Friday, September 16, 2005

Untitled.

Woke up today with a pit in my stomach for the third time this week. The nerves and anxiety have started to build. Sept. 20th, flying to LA and the big uncertainty that lies ahead. It's not just mental anymore but physical too. I've only been here for 5 weeks... how could I have committed so many feelings in such a short period of time? Something that I've never experience before... Am I in over my head?


1 Comments:

Anonymous Anonymous said...

it's human nature to get in over our heads, isnt it? we get a taste of something wonderful.. that feels so good and we just want more more more until we suddenly realize we have indulged a bit too much, before we even realize it. like when our eyes are bigger than our stomachs and we eat too much dessert. that great satiated feeling quickly turns into a big ol stomach ache...oops. im sure this is how drug addicts get addicted. but is this only a trait of the weak willed? it takes great strength and will power to do that which we percieve we are "supposed to do" and is "right" and not just what feels good to us at the momemt (is that selfishnes?). The constant struggle over the "I" and the "me" of our selves.

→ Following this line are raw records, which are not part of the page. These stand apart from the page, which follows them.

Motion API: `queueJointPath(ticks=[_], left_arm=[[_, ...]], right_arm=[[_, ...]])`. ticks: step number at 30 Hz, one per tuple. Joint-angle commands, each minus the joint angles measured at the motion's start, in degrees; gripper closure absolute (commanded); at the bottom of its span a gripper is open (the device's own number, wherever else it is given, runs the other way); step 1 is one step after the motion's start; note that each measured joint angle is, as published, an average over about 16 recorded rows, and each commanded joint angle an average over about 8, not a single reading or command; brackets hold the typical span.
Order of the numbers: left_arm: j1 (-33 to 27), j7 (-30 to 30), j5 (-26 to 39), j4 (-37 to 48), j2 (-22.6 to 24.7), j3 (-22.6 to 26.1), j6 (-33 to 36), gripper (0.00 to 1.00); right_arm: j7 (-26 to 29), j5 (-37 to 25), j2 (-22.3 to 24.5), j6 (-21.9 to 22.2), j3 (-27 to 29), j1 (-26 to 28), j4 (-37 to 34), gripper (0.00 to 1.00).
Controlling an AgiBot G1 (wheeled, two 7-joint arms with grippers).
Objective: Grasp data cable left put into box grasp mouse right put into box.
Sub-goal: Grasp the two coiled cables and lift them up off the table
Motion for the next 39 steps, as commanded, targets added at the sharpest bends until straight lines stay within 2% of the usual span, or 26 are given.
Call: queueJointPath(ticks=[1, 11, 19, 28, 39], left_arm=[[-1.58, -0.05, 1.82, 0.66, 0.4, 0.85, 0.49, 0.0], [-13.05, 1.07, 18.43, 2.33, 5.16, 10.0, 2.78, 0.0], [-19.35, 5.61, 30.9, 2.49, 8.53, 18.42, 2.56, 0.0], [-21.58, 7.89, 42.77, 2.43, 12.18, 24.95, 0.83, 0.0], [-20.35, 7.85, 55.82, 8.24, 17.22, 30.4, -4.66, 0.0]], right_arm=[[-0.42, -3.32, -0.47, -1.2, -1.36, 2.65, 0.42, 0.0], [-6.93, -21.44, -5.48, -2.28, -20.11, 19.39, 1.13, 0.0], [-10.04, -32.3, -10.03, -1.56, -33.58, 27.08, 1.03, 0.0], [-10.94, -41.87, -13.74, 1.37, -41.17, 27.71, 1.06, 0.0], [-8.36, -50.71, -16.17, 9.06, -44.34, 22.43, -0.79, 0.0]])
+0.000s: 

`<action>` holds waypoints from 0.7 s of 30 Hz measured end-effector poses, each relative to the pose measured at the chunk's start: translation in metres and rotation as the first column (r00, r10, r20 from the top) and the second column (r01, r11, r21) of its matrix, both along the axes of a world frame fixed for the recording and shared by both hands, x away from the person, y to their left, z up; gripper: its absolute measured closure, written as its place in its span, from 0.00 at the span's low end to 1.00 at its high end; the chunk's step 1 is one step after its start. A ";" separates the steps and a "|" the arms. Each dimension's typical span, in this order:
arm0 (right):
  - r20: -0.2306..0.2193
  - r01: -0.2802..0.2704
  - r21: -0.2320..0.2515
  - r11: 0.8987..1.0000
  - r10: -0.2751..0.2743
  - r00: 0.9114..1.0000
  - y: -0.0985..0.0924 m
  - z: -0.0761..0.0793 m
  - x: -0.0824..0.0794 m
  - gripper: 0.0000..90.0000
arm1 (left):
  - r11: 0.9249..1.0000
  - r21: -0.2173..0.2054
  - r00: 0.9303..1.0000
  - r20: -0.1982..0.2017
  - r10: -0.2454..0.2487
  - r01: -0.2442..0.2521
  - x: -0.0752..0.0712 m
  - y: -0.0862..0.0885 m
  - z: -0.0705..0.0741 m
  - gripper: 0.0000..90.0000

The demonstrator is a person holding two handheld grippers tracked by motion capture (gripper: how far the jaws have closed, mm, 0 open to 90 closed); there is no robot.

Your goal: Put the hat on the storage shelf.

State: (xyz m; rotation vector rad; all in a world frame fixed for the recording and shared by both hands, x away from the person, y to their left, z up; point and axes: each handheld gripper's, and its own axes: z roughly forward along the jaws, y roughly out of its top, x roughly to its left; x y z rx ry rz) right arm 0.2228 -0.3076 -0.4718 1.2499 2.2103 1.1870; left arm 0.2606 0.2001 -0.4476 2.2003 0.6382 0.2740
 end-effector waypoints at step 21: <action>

I, the impulse, our source of creativity and personality... the subjective aspects of selfhood.. which drive us to such impulsive decisions... combating the me, that leads us to conform to behaviors that fit others expectations as to how we "ought" to behave.( reference: george mead's theories of the self)So which one wins here??? how about a comprimise... but what if what makes us feel good is what we are supposed to do? what is so wrong with enjoying life by the moment, as long as we arent hurting others in the process... we only get one, right?